So I was in the middle of this brilliant blog postAnd my computer decides, "Oh hey, I don't like this page anymore"
And it left.
I'll in no way to replicate what was going on in the previous post.
I'll start fresh.
Today was this sort of massive disappointment that you simply know will hang over you for the rest of the week.
One of those rain-cloud-over-your-head type of days.
And I currently can't think of that lighthouse-in-the-storm moment that people cling to in desperation in the movies and stuff.
People never just give up in the movies, or the books.
There's always one thing everybody lives for.
It may be drugs or murder, sure,
But it's something to live for, something to cling to.
In the real-life,
Sometimes people do indeed just give up.
On life.
On themselves.
On everything,
Like the whole wide world has just collapsed on them,
And everyone's beating them with shoes.
And honestly,
Those people that give up are both the smartest and stupidest people in the world.
It depends on why you give up, I guess.
If you give up because you just need to be free, just have to do something else with your life,
Have to just give The Establishment the finger and get on with your life.
Those are all some pretty good reasons to just give up.
On the world, etc.
But those who are simply too downtrodden,
Why can't the world just give them something that makes them want to live?
Instills some sense of hope, however faint, that makes them grasp the edge of life that they were once so ready to throw themselves over.
Those people need heroes.
And not the ones in tights.
Heroes like star-laden nights and lovely flowers in vases,
Open windows and little zephyrs,
And smiles and laughter.
And I realize this is sappy (A different kind, though)
And I know, things like that don't save people in real life.
People are saved by Welfare and money and drugs.
And it's a shame.
But beauty and salvation are different for everybody, I'd suppose.
I was going to say some thing about Transcendentalism,
But I've gotten a bit off course, have I not?
So...
Transcendentalism.
The beautifully narcissistic philosophy that everything is about oneself.
That the individual human overrules the higher powers of heaven
And believes in being a nonconformist, self-reliant, and possibly egotistical human being.
Individualistic.
And I'd like to put a slightly optimistic spin on this somewhat strange idea.
If we don't love ourselves, and don't love who we are,
Or what we stand for,
If we spend our lives pleasing other,s getting stepped on, and degraded,
Then what are we living for?
You'll always have one companion in your life,
And that would happen to be yourself.
So why not embrace that?
And I don't mean having high tea with yourself and ignoring the rest of mankind, treating them like plebeians,
I mean having self-confidence and self-reliance and a feeling of self-worth,
Feeling happy with who you are, and who other people are, and what everything is.

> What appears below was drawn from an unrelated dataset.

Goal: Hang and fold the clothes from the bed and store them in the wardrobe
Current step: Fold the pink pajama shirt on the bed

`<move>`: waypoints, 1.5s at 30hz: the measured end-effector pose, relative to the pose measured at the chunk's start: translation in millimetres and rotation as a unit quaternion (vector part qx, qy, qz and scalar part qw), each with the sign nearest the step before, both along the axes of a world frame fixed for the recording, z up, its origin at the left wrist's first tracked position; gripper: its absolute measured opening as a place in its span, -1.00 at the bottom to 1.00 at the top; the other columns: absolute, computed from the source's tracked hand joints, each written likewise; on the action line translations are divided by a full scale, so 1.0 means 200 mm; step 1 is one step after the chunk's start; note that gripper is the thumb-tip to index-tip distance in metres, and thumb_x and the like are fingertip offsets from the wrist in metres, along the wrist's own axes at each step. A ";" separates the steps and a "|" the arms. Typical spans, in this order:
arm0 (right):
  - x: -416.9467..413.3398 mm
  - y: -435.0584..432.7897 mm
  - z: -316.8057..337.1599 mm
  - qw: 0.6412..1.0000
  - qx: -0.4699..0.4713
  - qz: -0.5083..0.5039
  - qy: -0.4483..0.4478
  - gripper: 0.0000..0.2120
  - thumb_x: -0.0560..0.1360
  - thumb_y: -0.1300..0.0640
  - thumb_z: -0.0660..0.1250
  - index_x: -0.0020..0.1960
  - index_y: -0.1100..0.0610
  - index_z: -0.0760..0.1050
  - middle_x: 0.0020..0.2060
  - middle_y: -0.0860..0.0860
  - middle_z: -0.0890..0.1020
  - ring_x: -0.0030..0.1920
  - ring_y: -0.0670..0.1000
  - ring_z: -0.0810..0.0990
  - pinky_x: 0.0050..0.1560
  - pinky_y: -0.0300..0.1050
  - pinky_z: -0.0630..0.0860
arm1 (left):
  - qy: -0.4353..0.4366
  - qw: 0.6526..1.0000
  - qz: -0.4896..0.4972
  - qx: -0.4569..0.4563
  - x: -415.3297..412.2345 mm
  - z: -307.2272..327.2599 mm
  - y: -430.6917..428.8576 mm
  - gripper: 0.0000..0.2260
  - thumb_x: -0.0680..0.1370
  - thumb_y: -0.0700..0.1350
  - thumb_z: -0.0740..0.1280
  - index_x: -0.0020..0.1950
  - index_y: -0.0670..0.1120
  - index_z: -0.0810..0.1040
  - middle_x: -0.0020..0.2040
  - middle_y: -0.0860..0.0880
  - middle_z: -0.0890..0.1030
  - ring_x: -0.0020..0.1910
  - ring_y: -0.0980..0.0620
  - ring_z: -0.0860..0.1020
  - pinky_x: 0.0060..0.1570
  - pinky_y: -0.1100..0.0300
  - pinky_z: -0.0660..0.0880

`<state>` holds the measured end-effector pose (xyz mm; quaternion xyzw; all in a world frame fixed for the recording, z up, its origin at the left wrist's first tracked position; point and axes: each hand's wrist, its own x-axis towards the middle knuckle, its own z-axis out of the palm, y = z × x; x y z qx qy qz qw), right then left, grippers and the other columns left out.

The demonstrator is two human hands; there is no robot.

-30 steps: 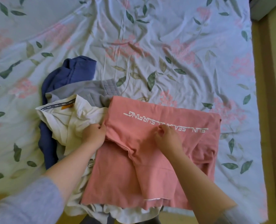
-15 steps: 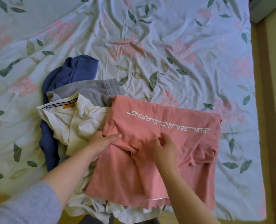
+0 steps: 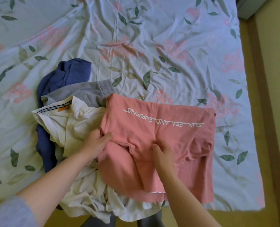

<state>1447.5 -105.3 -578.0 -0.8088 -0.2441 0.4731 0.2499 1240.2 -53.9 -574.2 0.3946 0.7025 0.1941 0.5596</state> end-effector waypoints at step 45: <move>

There's a very high amount of respect that absolutely must be poured in to such a philosophy.
But some part of me admires this idea.
Transcendentalism.
And hey, Thoreu and Emerson are pretty rad guys, am I right?
I'd love to say something stupid and selfish right here,
But I think I might leave you on a high note.
Or a poem.
I'll leave you with another one of those,
Because I feel like I should
(Even though I should not)
So I'll leave you with this poem
And I'll go and listen to more Joan Baez.
I apologize if the stanza breaks don't come through,that happens sometimes, sadly.
Another about the sea, of course.
Adieu, my lovelies.
To hurl oneself,
Like a rock to the surf,
Is to be free.
And to throw yourself into waves
Is to be in love.
Fall into the waiting arms,
White-capped waves,
And siren songs,
And it's true,
Father Sky.
Mother Earth.
Lover Sea.
Because what can one so fickle be,
But the changing tides of a lover's embrace?
And I hurl myself into the currents.
Dragged under,
Into depths
Below the waves.
Where somehow,
Sea is calm.
And siren songs fade into
Sweet nothing-lullabies.
Tears mix into sea salt.
What is the ocean
But this escape
And this longing.
A lust to be free,
Hurled into the dark and chilled depths?
Body, the rock,
-Weight-
That holds one to this place,
As it sinks so gracefully,
Lullingly, into sea's embrace.
Arms that ebb and flow
To rock you like it
Rocks the sailing ships.
And to fling oneself,
Hurtling through air
Into sea,
Body the rock -anchor-
Is to be free.
Settled in siren songs
And the sea's strong, tidal embrace.